From that relationship, she had a son, Gabriel, who eventually became her drummer, but he also felt abandonment when his mother and father broke up and she was always on the road. In the movie, Baez grapples with this as well.

In much of the film, Baez is shown at the end of her 60 year career, at her home in California, swimming in her pool and taking walks with her dog. She is looking back on her amazing life, with its highs and lows. And she has at last made a kind of peace about what she has come to know through years of therapy, as possible childhood abuse from her father. This film is about her road to recovery.

Following the documentary, Joan Baez sat before the audience with Laurie Anderson on one side, and Director Karen O’Connor on the other, to discuss the movie. Baez, now 83, said she gave her last concert when she was 79.

Laurie Anderson

“You have to keep training your throat muscle, which I did, with my voice coaches, but I decided to stop in 2019 just before Covid,” she said.

Laurie Anderson asked how this documentary came to be made, to which Karen O’Connor said she had known Baez, and she wanted to do this film on her farewell tour.

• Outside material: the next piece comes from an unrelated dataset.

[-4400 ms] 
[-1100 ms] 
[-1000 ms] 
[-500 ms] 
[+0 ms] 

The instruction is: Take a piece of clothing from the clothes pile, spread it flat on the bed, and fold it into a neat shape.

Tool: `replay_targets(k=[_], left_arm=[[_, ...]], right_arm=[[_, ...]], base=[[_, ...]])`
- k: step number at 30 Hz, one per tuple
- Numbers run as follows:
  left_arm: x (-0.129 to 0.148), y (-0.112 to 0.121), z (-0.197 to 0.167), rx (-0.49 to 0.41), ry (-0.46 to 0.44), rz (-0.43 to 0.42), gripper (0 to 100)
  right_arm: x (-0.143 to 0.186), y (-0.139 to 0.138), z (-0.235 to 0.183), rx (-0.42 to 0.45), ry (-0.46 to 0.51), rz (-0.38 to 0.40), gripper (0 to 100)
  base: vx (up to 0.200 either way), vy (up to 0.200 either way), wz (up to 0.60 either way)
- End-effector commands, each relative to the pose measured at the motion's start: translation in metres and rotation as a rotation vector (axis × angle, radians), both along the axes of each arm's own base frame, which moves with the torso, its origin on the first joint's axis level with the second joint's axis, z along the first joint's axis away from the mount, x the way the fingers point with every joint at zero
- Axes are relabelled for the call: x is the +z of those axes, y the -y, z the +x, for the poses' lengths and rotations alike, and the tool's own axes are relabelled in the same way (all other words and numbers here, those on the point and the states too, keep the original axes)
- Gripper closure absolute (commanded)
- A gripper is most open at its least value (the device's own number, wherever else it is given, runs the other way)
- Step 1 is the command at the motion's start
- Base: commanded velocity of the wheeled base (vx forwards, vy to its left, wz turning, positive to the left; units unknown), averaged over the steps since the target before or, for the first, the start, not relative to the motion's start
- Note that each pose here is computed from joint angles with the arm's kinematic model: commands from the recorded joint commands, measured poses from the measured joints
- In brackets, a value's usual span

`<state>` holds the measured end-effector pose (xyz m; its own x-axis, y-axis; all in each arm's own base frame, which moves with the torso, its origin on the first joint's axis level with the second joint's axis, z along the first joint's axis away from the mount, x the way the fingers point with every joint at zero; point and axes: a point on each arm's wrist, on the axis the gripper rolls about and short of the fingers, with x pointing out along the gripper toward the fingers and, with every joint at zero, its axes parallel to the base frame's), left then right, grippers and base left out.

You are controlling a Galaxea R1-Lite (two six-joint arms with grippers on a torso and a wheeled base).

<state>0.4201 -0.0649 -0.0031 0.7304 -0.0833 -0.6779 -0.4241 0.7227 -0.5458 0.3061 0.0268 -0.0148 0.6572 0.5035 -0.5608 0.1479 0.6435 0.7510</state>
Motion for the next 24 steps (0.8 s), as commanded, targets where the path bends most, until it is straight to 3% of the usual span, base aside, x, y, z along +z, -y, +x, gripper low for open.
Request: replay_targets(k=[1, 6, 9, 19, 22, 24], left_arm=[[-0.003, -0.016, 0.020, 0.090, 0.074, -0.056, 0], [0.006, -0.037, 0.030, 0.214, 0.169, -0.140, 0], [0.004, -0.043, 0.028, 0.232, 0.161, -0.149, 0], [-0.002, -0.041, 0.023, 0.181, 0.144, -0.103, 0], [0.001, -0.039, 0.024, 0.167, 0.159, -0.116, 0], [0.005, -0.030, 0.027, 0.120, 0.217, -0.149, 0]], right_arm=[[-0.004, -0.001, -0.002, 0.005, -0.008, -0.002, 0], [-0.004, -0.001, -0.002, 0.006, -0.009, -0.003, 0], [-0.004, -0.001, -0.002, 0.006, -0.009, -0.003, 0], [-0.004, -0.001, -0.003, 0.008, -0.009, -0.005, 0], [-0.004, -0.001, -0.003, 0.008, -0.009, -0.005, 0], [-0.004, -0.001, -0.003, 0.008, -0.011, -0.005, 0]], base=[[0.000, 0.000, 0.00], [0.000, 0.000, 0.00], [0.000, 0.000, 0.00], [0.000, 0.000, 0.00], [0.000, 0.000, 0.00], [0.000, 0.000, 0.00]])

“Joan was ready to take an unflinching look at her life, and she didn’t hold back. Her life was complicated and layered, and her fiercely creative journey was worth telling, as she comes to the end of her 60 year career and starts an exciting new chapter,” said O’Connor.

O’Connor added that, when her crew discovered all the historic material in Baez’s storage container, “it was a landslide.”

“It was really exciting—we even had her talks on the march on Washington, when she was 21,” she said.

David Nugent, HamptonsFilm Artistic Director and Director Karen O’Connor

Baez said that she gave her directors the keys to her storage container and “let them do what they wanted.” When Anderson asked how she liked the movie, Baez said, surprisingly, “My favorite part was when Bob Dylan and I were goofing around.”

Baez said she has done a book of her “upside down drawings,” and also a book of poetry, called, “I Am Pretty When I Fly.”

Someone in the audience asked where people could see this film, to which David Nugent, Artistic Director of HamptonsFilm, replied that it will premiere in Manhattan on October 6, followed by limited screenings around the city, for now.